29 October 2015

The Atlantic -- a few genealogy-relevant articles published in October



After I wrote the Upfront with NGS post on DNA.Land for Tuesday, which includes a reference to a post written on The Atlantic about DNA.Land (in the Science category), I realized that in my queue of neat reads that I wanted to bring to your attention were two more pieces, both found on The Atlantic web site (in the Technology category)! 

That’s quite a concentration of “must reads” found on “a” web site within the span of a few weeks.  I’ve now signed up for The Atlantic Daily newsletter and it will be interesting to see what else shows up in my inbox.  My other finds were serendipitous references found on various Facebook pages.

That said, the two pieces I did want to share with you are:


Borders in North Carolina, like in much of the United States, are disappearing.
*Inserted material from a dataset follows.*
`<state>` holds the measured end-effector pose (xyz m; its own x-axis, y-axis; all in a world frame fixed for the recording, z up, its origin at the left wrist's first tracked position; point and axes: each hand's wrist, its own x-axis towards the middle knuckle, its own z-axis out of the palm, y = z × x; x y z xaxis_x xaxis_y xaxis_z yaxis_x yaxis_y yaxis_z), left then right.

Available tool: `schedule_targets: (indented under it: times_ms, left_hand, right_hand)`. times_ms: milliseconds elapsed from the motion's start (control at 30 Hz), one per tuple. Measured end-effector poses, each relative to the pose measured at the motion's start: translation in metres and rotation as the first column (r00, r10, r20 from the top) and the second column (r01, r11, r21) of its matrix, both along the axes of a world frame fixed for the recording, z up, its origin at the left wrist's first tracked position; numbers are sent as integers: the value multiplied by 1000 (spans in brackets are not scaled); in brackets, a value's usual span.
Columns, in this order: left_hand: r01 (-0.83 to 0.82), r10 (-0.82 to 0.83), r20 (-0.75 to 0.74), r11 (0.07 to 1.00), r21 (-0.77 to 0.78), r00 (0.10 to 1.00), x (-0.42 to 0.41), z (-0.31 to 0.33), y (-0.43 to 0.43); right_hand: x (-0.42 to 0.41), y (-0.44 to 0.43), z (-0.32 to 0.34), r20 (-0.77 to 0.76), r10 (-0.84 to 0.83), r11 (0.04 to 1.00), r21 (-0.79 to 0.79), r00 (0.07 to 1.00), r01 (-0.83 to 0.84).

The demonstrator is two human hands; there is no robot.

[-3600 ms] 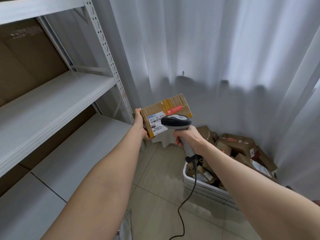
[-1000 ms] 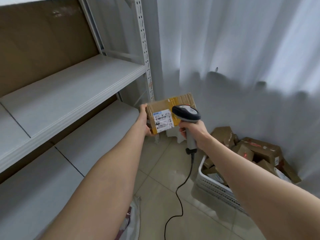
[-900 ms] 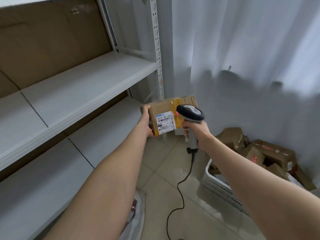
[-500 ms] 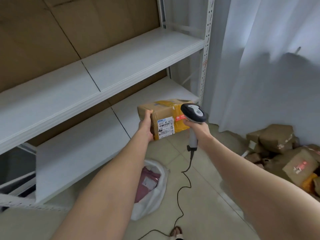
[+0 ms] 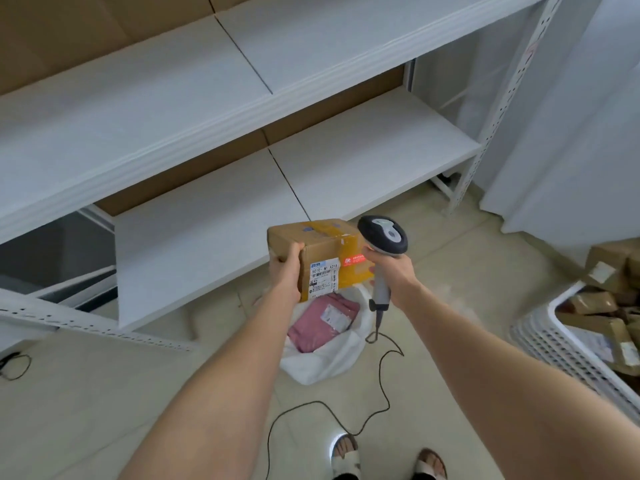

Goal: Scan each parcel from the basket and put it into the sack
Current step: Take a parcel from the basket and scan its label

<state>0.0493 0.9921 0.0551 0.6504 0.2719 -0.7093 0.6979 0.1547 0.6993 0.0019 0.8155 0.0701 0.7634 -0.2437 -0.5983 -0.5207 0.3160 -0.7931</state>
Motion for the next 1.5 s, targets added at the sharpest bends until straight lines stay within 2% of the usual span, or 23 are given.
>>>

Lines drawn centuries ago weren’t just marked on maps—they were physical demarcations, denoted by ditches, fences, or markings on trees. But ditches can be filled, fences fall apart, and trees are cut down, and over time these visible landmarks have vanished. In their absence, some cities and counties have become unsure about who should be paying their taxes, attending their schools, and using their services...


The web, as it appears at any one moment, is a phantasmagoria. It’s not a place in any reliable sense of the word. It is not a repository. It is not a library. It is a constantly changing patchwork of perpetual nowness.
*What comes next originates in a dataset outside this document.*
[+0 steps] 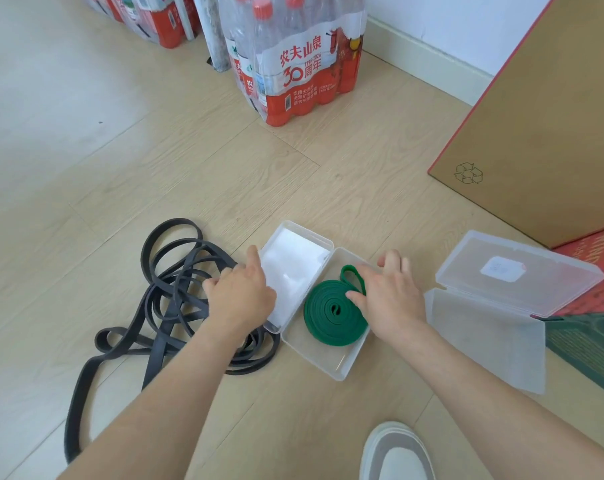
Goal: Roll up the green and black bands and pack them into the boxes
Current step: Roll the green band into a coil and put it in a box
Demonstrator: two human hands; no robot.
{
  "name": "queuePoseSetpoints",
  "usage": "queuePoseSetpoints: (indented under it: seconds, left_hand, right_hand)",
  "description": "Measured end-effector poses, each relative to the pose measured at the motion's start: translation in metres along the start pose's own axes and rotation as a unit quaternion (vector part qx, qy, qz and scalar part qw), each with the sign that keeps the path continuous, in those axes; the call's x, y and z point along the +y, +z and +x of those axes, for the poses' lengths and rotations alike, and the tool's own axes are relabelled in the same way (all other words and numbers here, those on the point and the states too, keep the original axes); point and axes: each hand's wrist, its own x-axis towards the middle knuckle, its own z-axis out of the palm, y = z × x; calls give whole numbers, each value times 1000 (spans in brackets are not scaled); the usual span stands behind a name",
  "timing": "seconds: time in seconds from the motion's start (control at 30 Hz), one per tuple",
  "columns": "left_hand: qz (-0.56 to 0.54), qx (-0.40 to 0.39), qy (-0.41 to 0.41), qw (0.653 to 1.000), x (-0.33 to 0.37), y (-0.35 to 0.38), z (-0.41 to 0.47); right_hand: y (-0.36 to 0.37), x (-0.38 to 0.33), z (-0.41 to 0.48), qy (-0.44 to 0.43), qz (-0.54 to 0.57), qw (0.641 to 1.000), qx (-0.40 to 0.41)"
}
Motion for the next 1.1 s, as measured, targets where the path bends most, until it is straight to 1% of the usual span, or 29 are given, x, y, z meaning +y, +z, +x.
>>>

You can't count on the web, okay? It’s unstable. You have to know this.   

Digital information itself has all kinds of advantages. It can be read by machines, sorted and analyzed in massive quantities, and disseminated instantaneously. “Except when it goes, it really goes,” said Jason Scott, an archivist and historian for the Internet Archive. “It’s gone gone...

Have you come across other family history related “neat reads” on The Atlantic web site?